Hipokondri ve siberkondri, sağlıkla ilgili endişelerin merkezde olduğu iki farklı durumdur, ancak aralarında önemli farklar bulunmaktadır.
Hipokondri, tıbbi olarak „Somatik Semptom Bozukluğu“ veya „Sağlık Anksiyetesi Bozukluğu“ olarak adlandırılan, bireylerin ciddi bir hastalığa sahip olduğuna dair aşırı ve gerçek dışı endişeler duymaları durumudur. Bu kişiler, genellikle normal vücut fonksiyonlarının, küçük fiziksel anormalliklerin veya hafif semptomların abartılı bir şekilde yanlış yorumlanmasından kaynaklanan endişeler taşırlar. Hipokondri olan bireyler sık sık tıbbi yardım arayabilir, sürekli doktor ziyaretleri yapabilir ve ciddi hastalıklar konusunda obsesif düzeyde endişe duyabilirler.
Siberkondri ise, internetin ve online sağlık bilgilerinin yaygınlaşmasıyla ortaya çıkan daha yeni bir terimdir. Bu durum, kişinin internet üzerinden sağlıkla ilgili bilgiler araması ve bu süreçte karşılaştığı bilgileri yanlış yorumlaması sonucunda oluşan aşırı endişe durumunu ifade eder.

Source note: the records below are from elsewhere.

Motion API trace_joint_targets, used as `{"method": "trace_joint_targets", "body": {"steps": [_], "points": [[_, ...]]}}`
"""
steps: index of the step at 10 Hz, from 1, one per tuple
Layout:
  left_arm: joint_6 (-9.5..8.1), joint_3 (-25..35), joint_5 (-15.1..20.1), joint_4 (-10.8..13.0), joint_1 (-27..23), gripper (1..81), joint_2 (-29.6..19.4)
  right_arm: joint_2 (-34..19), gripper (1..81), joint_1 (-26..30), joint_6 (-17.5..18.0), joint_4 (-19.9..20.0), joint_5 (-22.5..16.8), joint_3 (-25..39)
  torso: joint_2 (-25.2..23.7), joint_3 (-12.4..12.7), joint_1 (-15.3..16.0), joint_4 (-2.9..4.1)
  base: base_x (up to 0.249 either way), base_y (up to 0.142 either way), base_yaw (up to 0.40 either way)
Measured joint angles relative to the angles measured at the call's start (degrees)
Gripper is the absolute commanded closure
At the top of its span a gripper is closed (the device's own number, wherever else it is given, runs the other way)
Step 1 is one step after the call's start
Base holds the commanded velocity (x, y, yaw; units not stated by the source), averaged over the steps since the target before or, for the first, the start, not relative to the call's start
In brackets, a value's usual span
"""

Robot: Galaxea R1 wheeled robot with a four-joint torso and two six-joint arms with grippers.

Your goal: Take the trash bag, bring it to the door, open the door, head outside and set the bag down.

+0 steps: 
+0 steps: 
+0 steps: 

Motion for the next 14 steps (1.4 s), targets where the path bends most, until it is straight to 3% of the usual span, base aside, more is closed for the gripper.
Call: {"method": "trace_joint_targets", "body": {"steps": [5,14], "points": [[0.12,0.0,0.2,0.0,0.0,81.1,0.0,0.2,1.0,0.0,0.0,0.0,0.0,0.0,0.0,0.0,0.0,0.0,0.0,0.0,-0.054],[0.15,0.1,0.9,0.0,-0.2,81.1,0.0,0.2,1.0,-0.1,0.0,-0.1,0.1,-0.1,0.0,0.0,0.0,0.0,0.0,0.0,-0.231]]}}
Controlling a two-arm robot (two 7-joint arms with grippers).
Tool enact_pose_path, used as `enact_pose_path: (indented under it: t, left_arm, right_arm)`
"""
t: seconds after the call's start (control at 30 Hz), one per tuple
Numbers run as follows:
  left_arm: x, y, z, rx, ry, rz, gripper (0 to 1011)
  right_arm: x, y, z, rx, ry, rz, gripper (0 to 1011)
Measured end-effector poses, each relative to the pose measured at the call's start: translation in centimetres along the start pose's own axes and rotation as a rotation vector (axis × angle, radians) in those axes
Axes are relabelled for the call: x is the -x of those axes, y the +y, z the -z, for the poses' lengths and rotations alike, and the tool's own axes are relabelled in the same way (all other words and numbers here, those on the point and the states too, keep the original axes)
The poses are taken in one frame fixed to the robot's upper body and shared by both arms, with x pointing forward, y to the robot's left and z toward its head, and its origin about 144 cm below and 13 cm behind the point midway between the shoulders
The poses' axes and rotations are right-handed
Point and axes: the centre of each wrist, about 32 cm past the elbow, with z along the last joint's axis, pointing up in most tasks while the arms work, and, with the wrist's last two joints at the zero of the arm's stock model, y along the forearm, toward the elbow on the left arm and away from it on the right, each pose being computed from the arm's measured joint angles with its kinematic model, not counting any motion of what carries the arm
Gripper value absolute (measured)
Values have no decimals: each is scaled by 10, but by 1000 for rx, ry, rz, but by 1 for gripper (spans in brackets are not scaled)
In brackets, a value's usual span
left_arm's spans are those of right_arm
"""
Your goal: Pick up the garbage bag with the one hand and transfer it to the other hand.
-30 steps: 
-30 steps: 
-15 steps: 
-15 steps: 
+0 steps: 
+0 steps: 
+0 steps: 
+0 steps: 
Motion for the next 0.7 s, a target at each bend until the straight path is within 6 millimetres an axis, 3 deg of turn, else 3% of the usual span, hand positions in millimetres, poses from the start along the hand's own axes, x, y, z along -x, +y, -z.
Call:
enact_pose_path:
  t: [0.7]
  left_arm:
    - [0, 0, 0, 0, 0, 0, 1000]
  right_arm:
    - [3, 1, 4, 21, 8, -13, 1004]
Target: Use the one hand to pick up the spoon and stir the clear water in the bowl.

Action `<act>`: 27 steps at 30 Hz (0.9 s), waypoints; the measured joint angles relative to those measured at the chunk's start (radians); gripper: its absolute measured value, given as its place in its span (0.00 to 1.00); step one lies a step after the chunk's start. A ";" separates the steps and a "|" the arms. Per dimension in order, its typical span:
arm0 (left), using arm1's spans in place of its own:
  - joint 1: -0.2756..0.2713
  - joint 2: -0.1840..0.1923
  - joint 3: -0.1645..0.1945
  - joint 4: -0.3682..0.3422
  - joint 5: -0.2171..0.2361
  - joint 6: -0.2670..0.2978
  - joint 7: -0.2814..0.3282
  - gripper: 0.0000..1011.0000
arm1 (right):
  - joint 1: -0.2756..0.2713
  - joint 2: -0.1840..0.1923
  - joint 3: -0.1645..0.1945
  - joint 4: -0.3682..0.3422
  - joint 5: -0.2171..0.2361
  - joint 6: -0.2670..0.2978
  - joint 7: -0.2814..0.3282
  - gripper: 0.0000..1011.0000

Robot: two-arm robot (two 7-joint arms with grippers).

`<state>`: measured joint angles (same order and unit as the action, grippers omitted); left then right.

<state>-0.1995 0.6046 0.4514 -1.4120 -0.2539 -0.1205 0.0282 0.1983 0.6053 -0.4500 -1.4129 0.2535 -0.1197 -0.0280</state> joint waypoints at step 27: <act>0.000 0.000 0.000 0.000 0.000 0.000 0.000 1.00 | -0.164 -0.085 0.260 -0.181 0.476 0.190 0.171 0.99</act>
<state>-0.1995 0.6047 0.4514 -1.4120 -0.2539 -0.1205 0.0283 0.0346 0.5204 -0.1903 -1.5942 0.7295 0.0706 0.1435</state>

Siberkondri, kişinin çeşitli semptomları araştırması ve en kötü senaryolara atlamasıyla karakterizedir. İnternetteki sağlık bilgilerinin çoğu zaman doğrulanmamış, çarpıtılmış veya yanıltıcı olabileceği için, bu durum kişide gereksiz endişe ve anksiyeteye yol açabilir.
Her iki durumun tedavisi benzer olabilir. Bilişsel davranışçı terapi (BDT), bu tür sağlıkla ilgili endişelerin üstesinden gelmeye yardımcı olabilir. Tedavide, sağlıkla ilgili endişelerin ve düşüncelerin farkında olmayı, bu düşüncelerin gerçekçiliğini değerlendirmeyi ve daha sağlıklı düşünme biçimlerini benimsemeyi amaçlar. Antidepresanlar veya anksiyete karşıtı ilaçlar da tedaviye dahil edilebilir. Siberkondri durumunda, sağlıklı internet kullanımı ve güvenilir sağlık bilgisi kaynaklarını tanıma eğitimi de tedavi sürecinin bir parçası olabilir.